■ Exercise objective ■
Looking at the data that follows, count the lines containing the word "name" and write down only that count.

■ Records ■
---------------

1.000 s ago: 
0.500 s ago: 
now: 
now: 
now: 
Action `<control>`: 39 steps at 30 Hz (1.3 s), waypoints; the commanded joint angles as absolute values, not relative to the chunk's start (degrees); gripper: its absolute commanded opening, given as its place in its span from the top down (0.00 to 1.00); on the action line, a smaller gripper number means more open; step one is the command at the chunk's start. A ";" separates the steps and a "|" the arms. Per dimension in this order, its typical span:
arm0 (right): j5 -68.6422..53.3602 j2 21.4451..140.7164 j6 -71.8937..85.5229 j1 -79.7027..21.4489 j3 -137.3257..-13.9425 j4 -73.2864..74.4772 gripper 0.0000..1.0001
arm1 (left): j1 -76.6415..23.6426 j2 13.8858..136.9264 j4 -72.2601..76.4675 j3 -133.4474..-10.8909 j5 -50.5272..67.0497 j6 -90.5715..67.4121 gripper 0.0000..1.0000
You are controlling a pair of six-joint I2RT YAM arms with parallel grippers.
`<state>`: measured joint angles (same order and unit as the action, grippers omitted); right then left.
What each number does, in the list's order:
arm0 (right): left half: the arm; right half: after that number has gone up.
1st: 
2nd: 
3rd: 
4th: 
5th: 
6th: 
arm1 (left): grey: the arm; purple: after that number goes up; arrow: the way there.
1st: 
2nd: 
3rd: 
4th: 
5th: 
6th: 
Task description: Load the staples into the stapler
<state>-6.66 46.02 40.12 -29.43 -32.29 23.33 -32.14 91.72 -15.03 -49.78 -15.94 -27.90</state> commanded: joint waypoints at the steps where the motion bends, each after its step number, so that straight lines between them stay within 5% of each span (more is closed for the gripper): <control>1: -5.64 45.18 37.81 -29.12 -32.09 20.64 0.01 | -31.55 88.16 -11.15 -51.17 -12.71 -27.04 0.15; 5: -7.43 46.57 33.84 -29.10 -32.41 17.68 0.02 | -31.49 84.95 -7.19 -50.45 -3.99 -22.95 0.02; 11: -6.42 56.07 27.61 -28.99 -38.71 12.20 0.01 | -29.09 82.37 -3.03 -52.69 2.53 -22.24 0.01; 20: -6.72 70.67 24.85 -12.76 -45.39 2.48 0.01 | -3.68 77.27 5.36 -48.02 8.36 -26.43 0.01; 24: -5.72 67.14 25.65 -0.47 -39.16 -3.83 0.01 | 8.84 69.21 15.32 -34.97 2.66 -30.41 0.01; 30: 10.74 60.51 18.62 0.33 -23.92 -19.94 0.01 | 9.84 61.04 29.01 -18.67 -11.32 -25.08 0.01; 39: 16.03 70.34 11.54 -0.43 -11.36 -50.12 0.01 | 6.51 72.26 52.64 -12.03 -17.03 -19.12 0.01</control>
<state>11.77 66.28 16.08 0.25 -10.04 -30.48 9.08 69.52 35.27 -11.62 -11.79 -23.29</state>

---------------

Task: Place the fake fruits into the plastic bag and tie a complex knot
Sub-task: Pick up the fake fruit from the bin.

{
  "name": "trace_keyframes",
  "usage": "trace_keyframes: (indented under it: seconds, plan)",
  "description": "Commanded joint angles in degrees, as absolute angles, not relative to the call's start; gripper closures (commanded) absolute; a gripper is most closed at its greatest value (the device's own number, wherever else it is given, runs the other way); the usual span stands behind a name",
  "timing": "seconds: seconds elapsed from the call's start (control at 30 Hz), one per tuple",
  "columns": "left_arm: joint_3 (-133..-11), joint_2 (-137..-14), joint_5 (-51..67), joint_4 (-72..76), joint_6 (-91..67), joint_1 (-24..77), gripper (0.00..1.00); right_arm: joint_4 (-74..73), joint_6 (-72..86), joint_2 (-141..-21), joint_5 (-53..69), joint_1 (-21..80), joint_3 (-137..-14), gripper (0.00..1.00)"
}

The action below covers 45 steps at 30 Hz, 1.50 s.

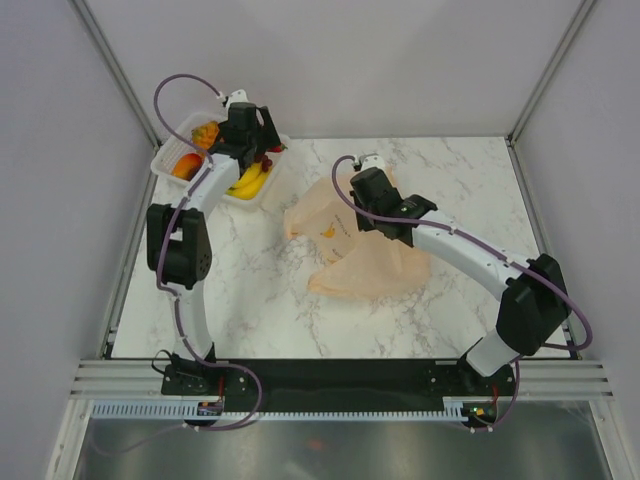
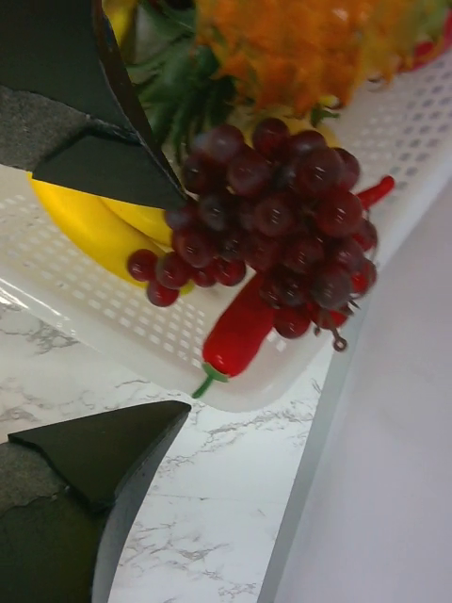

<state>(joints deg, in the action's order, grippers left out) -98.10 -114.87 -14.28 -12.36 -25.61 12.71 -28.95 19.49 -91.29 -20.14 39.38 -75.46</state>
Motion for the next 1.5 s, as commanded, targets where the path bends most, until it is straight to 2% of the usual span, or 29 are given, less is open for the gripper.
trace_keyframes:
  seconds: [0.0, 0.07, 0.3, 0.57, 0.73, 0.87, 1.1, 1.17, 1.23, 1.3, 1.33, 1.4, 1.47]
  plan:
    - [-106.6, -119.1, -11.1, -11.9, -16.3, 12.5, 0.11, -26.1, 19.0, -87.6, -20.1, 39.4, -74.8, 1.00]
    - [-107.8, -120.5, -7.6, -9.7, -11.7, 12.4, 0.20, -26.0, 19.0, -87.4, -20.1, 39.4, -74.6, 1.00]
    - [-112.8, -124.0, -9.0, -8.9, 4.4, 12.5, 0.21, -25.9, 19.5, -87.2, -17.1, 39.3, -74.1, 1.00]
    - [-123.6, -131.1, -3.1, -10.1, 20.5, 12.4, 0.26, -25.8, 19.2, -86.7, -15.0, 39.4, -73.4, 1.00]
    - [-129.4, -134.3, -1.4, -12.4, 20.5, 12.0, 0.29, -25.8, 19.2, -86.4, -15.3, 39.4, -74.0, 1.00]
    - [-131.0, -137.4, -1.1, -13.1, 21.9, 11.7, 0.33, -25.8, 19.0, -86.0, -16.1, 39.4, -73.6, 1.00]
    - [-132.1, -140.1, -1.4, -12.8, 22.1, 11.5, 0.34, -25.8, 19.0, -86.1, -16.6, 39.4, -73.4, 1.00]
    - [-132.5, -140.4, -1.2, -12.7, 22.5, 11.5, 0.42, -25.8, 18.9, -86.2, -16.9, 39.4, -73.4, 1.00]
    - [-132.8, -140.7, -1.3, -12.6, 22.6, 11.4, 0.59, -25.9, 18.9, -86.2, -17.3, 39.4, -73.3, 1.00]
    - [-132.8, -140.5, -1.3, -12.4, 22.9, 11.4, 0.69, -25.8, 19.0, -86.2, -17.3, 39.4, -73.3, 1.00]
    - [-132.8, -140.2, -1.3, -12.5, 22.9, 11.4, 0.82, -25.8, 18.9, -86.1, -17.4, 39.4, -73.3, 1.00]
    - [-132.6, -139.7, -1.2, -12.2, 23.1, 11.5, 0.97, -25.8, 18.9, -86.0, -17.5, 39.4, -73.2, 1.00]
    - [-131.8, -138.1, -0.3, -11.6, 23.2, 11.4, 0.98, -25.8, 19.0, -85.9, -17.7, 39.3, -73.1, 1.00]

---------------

■ Your response ■
2